Cependant, les détails précis concernant le traitement de la dette et la mise en œuvre des audits internationaux exigés restent absents du langage diplomatique employé. Cette absence de clarté nourrit les interrogations sur la nature exacte des engagements pris par l’État sénégalais.

Dans une réaction publiée sur les réseaux sociaux, le président de l’Assemblée nationale, Ousmane Sonko, a souligné que « le langage diplomatique tenu de part et d’autre ne donne aucune information sur le détail de ce projet d’accord ». Il a insisté sur la nécessité d’une transparence absolue, rappelant que les engagements pris engagent directement les citoyens, qui en supporteront le poids actuel et futur.

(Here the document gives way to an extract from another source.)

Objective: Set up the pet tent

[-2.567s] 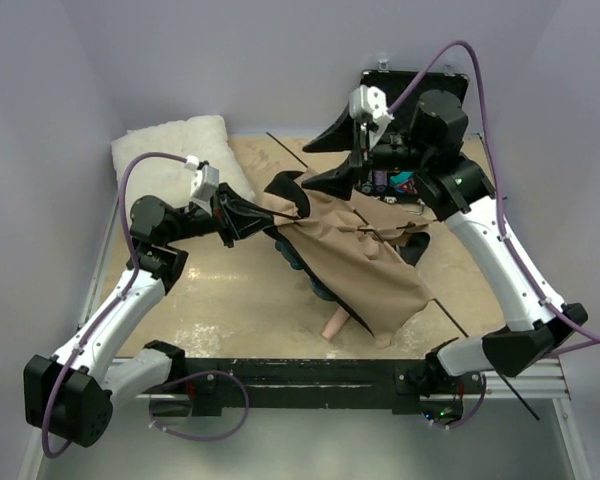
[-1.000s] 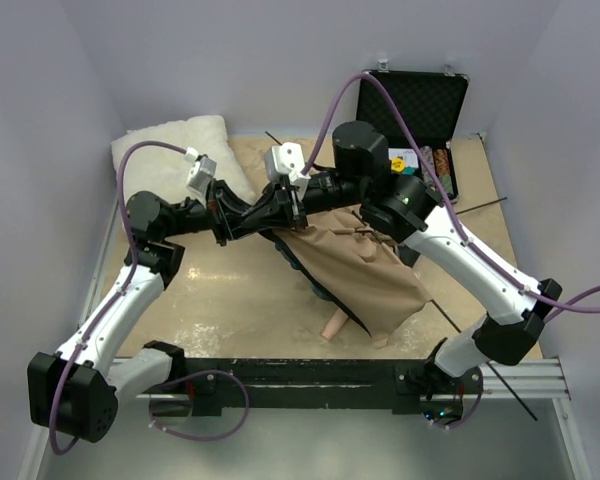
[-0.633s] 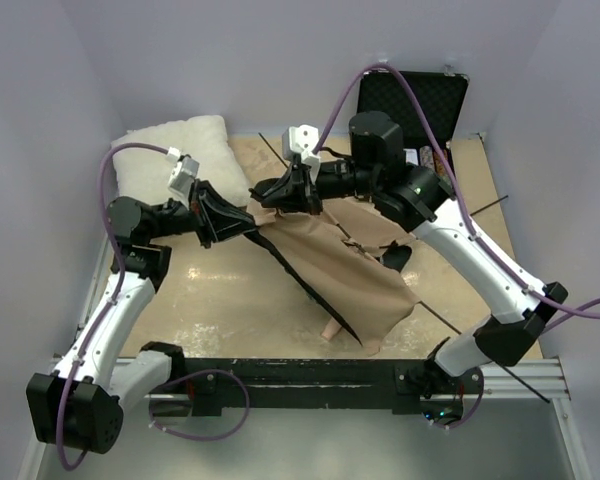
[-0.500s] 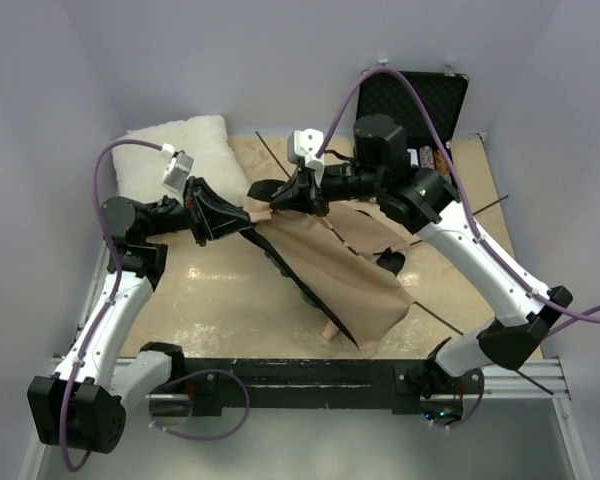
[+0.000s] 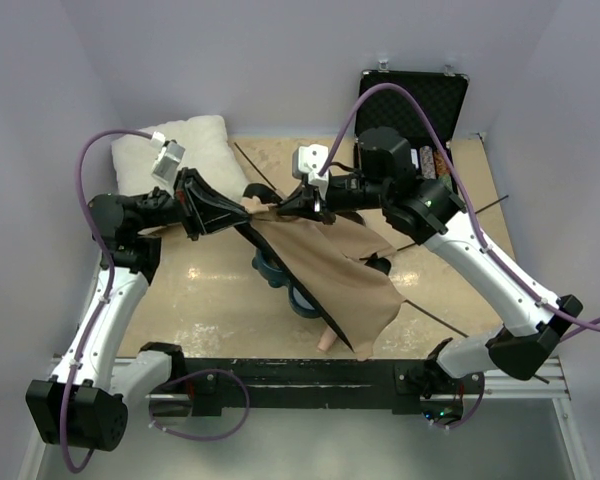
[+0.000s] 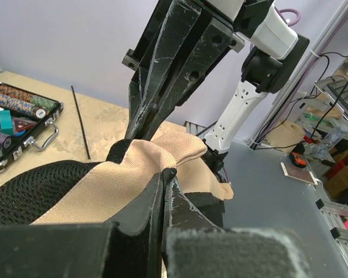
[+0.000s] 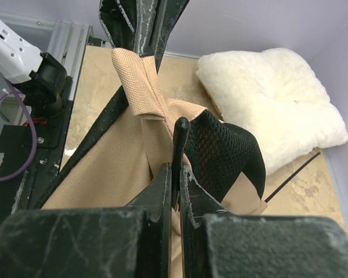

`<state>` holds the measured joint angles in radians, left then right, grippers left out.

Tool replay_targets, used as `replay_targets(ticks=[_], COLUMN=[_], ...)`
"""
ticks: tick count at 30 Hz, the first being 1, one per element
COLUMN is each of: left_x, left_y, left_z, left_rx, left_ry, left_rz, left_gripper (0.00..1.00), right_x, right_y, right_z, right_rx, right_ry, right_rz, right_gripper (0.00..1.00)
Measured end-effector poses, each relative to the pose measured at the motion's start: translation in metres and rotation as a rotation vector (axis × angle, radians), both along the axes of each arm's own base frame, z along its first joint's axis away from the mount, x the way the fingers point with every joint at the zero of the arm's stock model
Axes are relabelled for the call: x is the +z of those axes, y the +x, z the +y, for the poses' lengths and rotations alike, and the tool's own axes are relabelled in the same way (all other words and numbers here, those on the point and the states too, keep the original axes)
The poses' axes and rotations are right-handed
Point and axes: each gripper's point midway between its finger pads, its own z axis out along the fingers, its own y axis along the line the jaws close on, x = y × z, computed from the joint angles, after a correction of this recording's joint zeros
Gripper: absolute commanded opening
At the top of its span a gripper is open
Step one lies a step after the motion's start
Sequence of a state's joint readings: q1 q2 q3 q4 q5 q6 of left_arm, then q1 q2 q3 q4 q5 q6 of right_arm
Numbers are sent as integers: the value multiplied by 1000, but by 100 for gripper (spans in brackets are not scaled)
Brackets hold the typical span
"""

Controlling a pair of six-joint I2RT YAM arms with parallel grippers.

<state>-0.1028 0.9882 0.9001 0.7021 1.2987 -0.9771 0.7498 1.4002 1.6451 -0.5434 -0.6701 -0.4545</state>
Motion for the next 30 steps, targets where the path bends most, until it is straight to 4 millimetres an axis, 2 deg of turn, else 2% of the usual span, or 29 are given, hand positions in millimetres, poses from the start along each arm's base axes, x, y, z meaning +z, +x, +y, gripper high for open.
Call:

Sonko a demandé au gouvernement de publier le mémorandum de politiques économiques et financières validé par les deux parties, ou à défaut de le transmettre à l’Assemblée nationale afin de permettre un débat public et institutionnel. Selon lui, les grandes orientations de ces engagements se retrouveront dans la loi de finances rectificative (LFR) ou dans le projet de loi de finances 2027, attendu en octobre 2026.

Cet accord illustre la volonté du Sénégal de sécuriser un financement conséquent pour soutenir son économie dans un contexte mondial marqué par des incertitudes. Toutefois, l’absence de communication détaillée sur les engagements relatifs à la dette et aux réformes structurelles soulève des inquiétudes légitimes.

La demande de transparence formulée par le président de l’Assemblée nationale traduit une exigence démocratique : informer correctement les citoyens et ouvrir un débat sur les choix économiques qui façonneront l’avenir du pays. La réussite de ce programme dépendra donc autant de la rigueur dans sa mise en œuvre que de la capacité des autorités à instaurer un climat de confiance autour de ses objectifs.